Composed lifts: nn.scan + nn.vmap

Why this matters

Real models combine both axes of structure: a stack of N layers (a depth axis) AND a batch of B examples (a parallel axis). With Flax lifted transforms, you get to express both in a single Module that captures the param layout you want for each:

Per-layer params, one set of weights for layer 0, another for layer 1, …, layer N-1. That’s nn.scan over layers.
Shared params across the batch (the standard case — same weights for every example). That’s nn.vmap with variable_axes={"params": None}.

Compose them and you have the spine of a real transformer-style forward pass, expressed declaratively, with all the parameter bookkeeping handled by Flax.

How lift composition works

Lifts compose like decorators: the inner lift wraps the Module first, the outer lift wraps the result.

ScanLayer = nn.scan(Block, variable_axes={"params": 0},
                    split_rngs={"params": True}, length=N)
BatchedScanLayer = nn.vmap(
    ScanLayer,
    in_axes=0, out_axes=0,
    variable_axes={"params": None},
    split_rngs={"params": False},
)
model = BatchedScanLayer(features=F)

Read inside-out:

Start with Block (a single-layer per-example Module).
nn.scan lifts it to a stack-of-N-layers per-example Module whose params have a leading N axis.
nn.vmap lifts THAT to a stack-of-N-layers batched Module — same N-layer params shared across B examples in the batch.

The order matters: the params live “inside” the scan axis, “outside” the vmap axis. Reverse the composition and you’d get per-example params that are then per-layer-stacked, which is structurally different (and almost never what you want for transformer-style architectures).

What about `variable_axes` for each lift?
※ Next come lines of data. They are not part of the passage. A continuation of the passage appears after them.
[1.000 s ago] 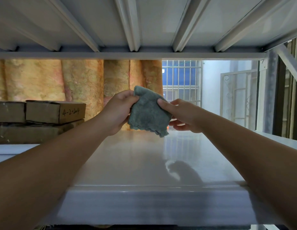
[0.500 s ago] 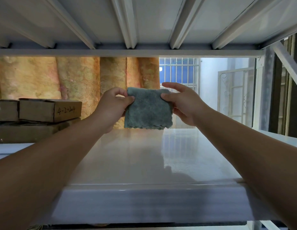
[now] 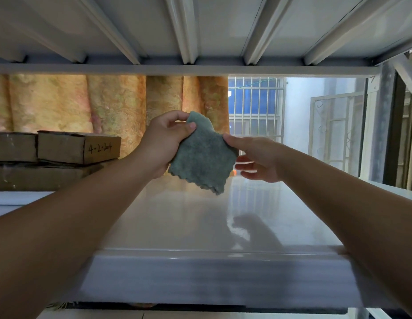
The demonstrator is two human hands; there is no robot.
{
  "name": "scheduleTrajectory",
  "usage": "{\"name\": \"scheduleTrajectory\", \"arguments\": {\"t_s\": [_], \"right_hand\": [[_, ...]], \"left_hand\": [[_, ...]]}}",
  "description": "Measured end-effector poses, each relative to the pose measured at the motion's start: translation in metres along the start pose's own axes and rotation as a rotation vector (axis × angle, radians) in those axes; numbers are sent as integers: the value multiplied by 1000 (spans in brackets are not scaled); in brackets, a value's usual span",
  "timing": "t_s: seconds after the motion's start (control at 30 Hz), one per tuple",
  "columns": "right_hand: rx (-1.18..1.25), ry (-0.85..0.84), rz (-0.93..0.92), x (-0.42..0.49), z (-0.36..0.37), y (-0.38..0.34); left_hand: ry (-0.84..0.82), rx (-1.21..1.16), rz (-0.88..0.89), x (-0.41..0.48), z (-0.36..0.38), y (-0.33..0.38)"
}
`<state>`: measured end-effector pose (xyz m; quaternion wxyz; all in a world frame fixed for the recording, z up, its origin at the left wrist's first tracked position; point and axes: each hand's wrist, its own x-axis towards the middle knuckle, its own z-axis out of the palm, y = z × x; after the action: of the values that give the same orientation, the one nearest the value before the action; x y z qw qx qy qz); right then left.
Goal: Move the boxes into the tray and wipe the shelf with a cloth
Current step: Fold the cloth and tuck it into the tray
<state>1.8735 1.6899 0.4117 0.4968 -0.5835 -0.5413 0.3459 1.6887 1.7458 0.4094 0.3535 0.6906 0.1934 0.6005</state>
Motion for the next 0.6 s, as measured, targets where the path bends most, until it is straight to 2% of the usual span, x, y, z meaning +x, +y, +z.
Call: {"name": "scheduleTrajectory", "arguments": {"t_s": [0.2,0.37,0.5,0.6], "right_hand": [[5,-44,43,3,1,0],[140,44,-52,2,-1,0],[360,87,-204,1,1,-5],[468,2,-274,-2,0,-9]], "left_hand": [[5,87,53,0,0,1],[-129,164,59,-3,1,-1],[-10,219,76,0,1,-2],[44,168,48,2,-1,-3]]}}
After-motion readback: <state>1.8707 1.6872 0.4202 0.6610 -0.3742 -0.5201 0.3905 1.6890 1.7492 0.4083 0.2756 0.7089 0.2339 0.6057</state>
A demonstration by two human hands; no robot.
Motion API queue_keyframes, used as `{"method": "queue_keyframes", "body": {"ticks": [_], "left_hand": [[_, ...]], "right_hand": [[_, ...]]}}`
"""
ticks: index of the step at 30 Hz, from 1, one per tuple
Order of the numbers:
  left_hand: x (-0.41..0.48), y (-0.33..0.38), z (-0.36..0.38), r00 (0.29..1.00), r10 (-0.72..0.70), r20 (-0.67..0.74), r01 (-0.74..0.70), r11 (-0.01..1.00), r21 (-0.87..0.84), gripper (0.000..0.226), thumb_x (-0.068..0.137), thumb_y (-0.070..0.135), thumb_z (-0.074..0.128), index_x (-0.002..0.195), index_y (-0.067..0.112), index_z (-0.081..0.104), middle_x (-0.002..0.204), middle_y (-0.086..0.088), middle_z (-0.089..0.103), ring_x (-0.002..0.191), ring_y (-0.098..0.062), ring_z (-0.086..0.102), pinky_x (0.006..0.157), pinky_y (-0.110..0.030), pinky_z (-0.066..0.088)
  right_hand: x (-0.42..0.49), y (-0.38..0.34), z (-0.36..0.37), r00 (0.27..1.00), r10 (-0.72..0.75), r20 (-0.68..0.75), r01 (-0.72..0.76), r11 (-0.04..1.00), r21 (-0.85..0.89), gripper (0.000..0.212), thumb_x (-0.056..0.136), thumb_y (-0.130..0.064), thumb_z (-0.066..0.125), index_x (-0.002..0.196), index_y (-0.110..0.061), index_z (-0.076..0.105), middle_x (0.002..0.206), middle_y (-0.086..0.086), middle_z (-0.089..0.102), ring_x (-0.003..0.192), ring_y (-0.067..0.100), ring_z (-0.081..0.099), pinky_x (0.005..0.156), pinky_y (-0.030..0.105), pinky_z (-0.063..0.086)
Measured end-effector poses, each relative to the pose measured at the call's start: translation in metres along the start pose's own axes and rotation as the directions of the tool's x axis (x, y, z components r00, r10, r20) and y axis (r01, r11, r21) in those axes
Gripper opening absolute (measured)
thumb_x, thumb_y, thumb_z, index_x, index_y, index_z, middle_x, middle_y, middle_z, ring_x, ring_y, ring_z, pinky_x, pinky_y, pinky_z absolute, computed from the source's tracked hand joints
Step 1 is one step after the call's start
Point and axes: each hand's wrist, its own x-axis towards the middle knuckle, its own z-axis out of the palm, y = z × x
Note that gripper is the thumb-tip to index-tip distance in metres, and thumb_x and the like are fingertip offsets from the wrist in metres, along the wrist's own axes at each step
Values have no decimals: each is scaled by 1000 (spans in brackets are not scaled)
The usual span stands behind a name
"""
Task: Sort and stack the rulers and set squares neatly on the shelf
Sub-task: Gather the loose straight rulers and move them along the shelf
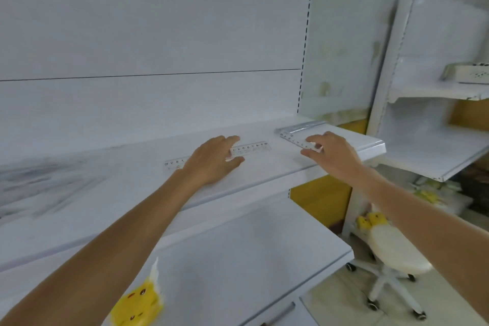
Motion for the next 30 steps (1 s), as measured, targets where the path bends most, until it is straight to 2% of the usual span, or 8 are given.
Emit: {"method": "queue_keyframes", "body": {"ticks": [4,7,10,14,16,19,25,30], "left_hand": [[34,31,32,998,-13,-56,11,999,-43,39,89,31,54,125,16,52,107,-1,54,89,-11,44,79,-25,36],[54,42,43,1000,-6,-1,6,1000,-3,42,91,36,50,130,22,49,109,0,53,91,-12,46,77,-25,36],[74,46,46,1000,-18,7,18,1000,-12,44,92,41,49,134,29,45,100,0,50,87,-16,49,75,-29,41],[105,42,48,1000,-25,-15,25,1000,-7,50,91,46,48,137,30,41,95,1,50,89,-18,52,81,-34,45],[122,39,50,1000,-23,-4,23,1000,-12,52,90,45,50,138,29,39,99,4,54,89,-17,52,80,-32,43],[145,35,56,999,-49,-22,49,998,-30,44,88,35,56,130,25,46,102,5,55,91,-16,52,78,-29,39],[164,33,66,997,-78,-24,78,997,-31,39,82,23,64,120,24,57,99,3,47,89,-16,51,86,-32,44],[173,28,65,973,-210,-100,207,978,-37,37,79,23,69,114,21,57,98,6,55,86,-14,55,83,-32,45]], "right_hand": [[10,49,-8,999,19,-31,-19,1000,16,43,88,-42,56,125,-20,57,104,5,56,95,21,57,75,29,41],[20,71,-10,1000,5,-9,-5,1000,-15,45,89,-39,57,128,-17,54,107,5,56,96,20,55,78,30,44],[35,84,-12,1000,-7,-28,7,1000,-3,51,88,-37,59,133,-15,49,111,2,60,99,17,56,83,33,47],[64,100,-5,997,-27,-67,27,1000,2,41,84,-33,65,120,-14,59,108,2,64,94,15,56,80,30,46],[81,107,-2,998,-25,-49,25,999,-20,39,85,-32,64,119,-14,60,110,3,64,96,16,56,80,27,44],[106,115,7,999,-46,-1,46,993,-105,40,88,-28,61,125,-15,56,120,4,60,109,21,54,91,31,43],[153,122,28,988,-146,46,147,989,-33,41,90,-19,56,131,-16,51,128,4,55,120,23,46,100,37,36],[190,124,39,945,-302,127,306,952,-8,39,89,-21,57,128,-25,52,121,-3,60,112,19,51,93,33,39]]}}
The two lifts are configuring DIFFERENT collections / axes on the same params tree. Each lift’s variable_axes declaration applies to the slice of structure ITS lift adds:

nn.scan adds the leading layer axis: variable_axes={"params": 0}.
nn.vmap declares whether IT (vmap) adds a batch axis on top: variable_axes={"params": None} says “no, params are shared across the batch”. So the final params tree has shape (N, ...) per kernel — N layers, no batch axis.

Likewise split_rngs:

nn.scan with split_rngs={"params": True} — N different init keys.
nn.vmap with split_rngs={"params": False} — params init RNG is shared across the batch (one tree, replicated logically).

Carry / output semantics

The inner Block returns (new_x, None) because we use scan in the carry-only mode. After both lifts, calling model.apply(params, x_batch, None) returns (final, ys) where final has the BATCHED carry shape (B, F) and ys is None.

Common pitfalls

Lift order reversed: nn.scan(nn.vmap(Block, ...), ...) instead of nn.vmap(nn.scan(Block, ...), ...). This is structurally different — the batch axis ends up INSIDE the scan, which usually isn’t what you want.
variable_axes={"params": 0} on the vmap: gives every batch example its own copy of the N-layer stack (an ensemble). Output shape works, but you’ve now got B * N independent layers.
split_rngs={"params": True} on the vmap: pairs with variable_axes={"params": 0} to make a real ensemble; with variable_axes={"params": None} it’s confused (the split happens, but Flax has to broadcast back). Stick to False for shared-param vmap.
x.shape[-1] != features: the carry shape mismatches between scan iterations. Make sure the residual width matches features.

Problem

Implement composed_lifts_forward(seed, x_batch, num_layers, features):

Define Block(nn.Module) with field features. @nn.compact __call__(self, x, _): Dense(features) → relu. Return (new_x, None).
Build ScanLayer = nn.scan(Block, variable_axes={"params": 0}, split_rngs={"params": True}, length=num_layers).
Build BatchedScanLayer = nn.vmap(ScanLayer, in_axes=0, out_axes=0, variable_axes={"params": None}, split_rngs={"params": False}).
Instantiate model = BatchedScanLayer(features=features).
Init and apply with (params, x_batch, None).
Return the batched final activation flattened.

x_batch.shape[-1] == features is required.

Inputs:

seed: int.
x_batch: 2-D (B, features).
num_layers: int N.
features: int F.

Output: 1-D — flattened (B * F,) final activation.